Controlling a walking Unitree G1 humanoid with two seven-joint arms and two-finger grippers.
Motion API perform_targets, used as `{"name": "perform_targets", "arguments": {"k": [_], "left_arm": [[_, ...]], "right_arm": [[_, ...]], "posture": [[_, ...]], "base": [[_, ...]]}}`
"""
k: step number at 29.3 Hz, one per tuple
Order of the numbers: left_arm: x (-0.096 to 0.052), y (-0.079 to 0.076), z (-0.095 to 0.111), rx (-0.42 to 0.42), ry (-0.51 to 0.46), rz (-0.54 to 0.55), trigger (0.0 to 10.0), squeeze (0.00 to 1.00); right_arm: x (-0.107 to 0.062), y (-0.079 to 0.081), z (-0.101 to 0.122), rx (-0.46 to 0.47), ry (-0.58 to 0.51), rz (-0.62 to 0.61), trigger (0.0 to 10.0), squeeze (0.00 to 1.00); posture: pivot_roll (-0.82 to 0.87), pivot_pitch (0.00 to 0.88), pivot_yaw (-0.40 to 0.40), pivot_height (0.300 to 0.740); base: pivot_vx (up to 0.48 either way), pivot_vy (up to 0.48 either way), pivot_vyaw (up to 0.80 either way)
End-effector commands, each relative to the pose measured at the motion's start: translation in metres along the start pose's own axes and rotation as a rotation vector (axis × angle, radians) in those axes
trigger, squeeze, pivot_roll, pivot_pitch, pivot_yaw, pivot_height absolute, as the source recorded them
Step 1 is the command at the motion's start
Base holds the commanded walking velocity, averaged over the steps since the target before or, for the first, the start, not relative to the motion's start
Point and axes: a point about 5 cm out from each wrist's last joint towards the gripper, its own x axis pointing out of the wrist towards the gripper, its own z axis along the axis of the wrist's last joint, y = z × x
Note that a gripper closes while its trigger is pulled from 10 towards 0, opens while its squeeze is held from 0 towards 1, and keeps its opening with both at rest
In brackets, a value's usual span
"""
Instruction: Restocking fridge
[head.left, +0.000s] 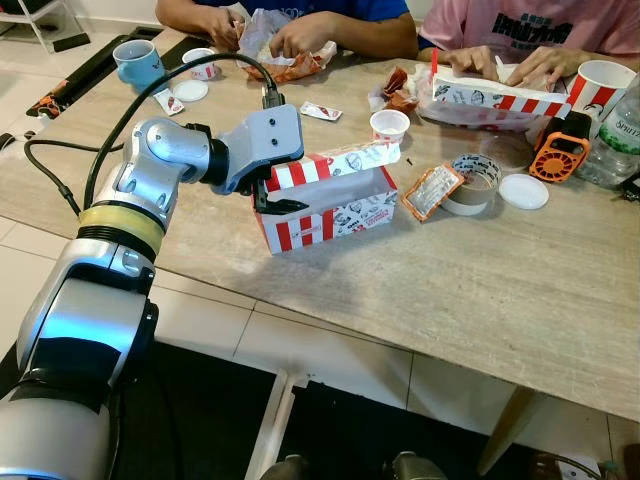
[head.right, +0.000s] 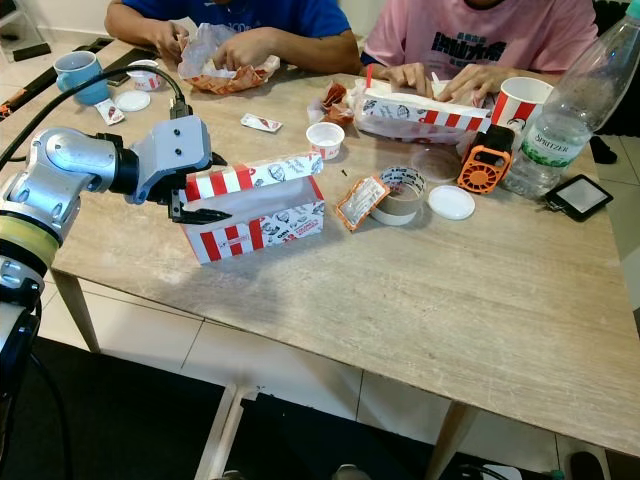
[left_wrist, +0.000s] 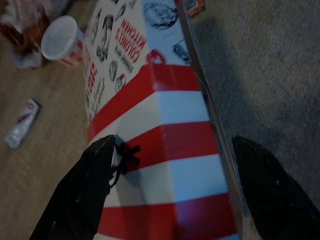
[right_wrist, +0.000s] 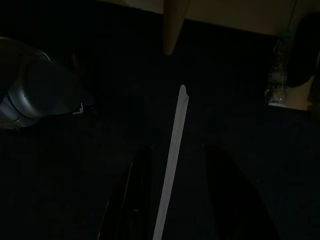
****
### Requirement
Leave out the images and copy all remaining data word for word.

### Solution to the exercise
Controlling a walking Unitree G1 humanoid with two seven-joint arms and two-finger grippers.
Motion API perform_targets, used as `{"name": "perform_targets", "arguments": {"k": [_], "left_arm": [[_, ...]], "right_arm": [[_, ...]], "posture": [[_, ...]], "base": [[_, ...]]}}`
"""
k: step number at 29.3 Hz, one per tuple
Order of the numbers: left_arm: x (-0.096 to 0.052), y (-0.079 to 0.076), z (-0.095 to 0.111), rx (-0.42 to 0.42), ry (-0.51 to 0.46), rz (-0.54 to 0.55), trigger (0.0 to 10.0), squeeze (0.00 to 1.00); right_arm: x (-0.107 to 0.062), y (-0.079 to 0.081), z (-0.101 to 0.122), rx (-0.46 to 0.47), ry (-0.58 to 0.51), rz (-0.62 to 0.61), trigger (0.0 to 10.0), squeeze (0.00 to 1.00); posture: pivot_roll (-0.82 to 0.87), pivot_pitch (0.00 to 0.88), pivot_yaw (-0.40 to 0.40), pivot_height (0.300 to 0.740); base: pivot_vx (up to 0.48 either way), pivot_vy (up to 0.48 either way), pivot_vyaw (up to 0.80 either way)
End-effector commands, each relative to the pose measured at the motion's start: translation in metres along the start pose's own axes and rotation as a rotation vector (axis × angle, radians) in those axes
trigger, squeeze, pivot_roll, pivot_pitch, pivot_yaw, pivot_height absolute, as the source recorded them
Step 1 is the command at the motion's start
Base holds the commanded walking velocity, averaged over the steps since the target before or, for the first, the start, not relative to the motion's start
Point and axes: a point about 5 cm out from each wrist's last joint towards the gripper, its own x axis pointing out of the wrist towards the gripper, its own z axis along the axis of the wrist's last joint, y = z × x
Note that a gripper closes while its trigger is pulled from 10 towards 0, opens while its squeeze is held from 0 towards 1, and keeps its opening with both at rest
In brackets, a value's usual span
"""
Instruction: Restocking fridge
[head.left, +0.000s] 
[head.right, +0.000s] 
[left_wrist, +0.000s] 
[right_wrist, +0.000s] 

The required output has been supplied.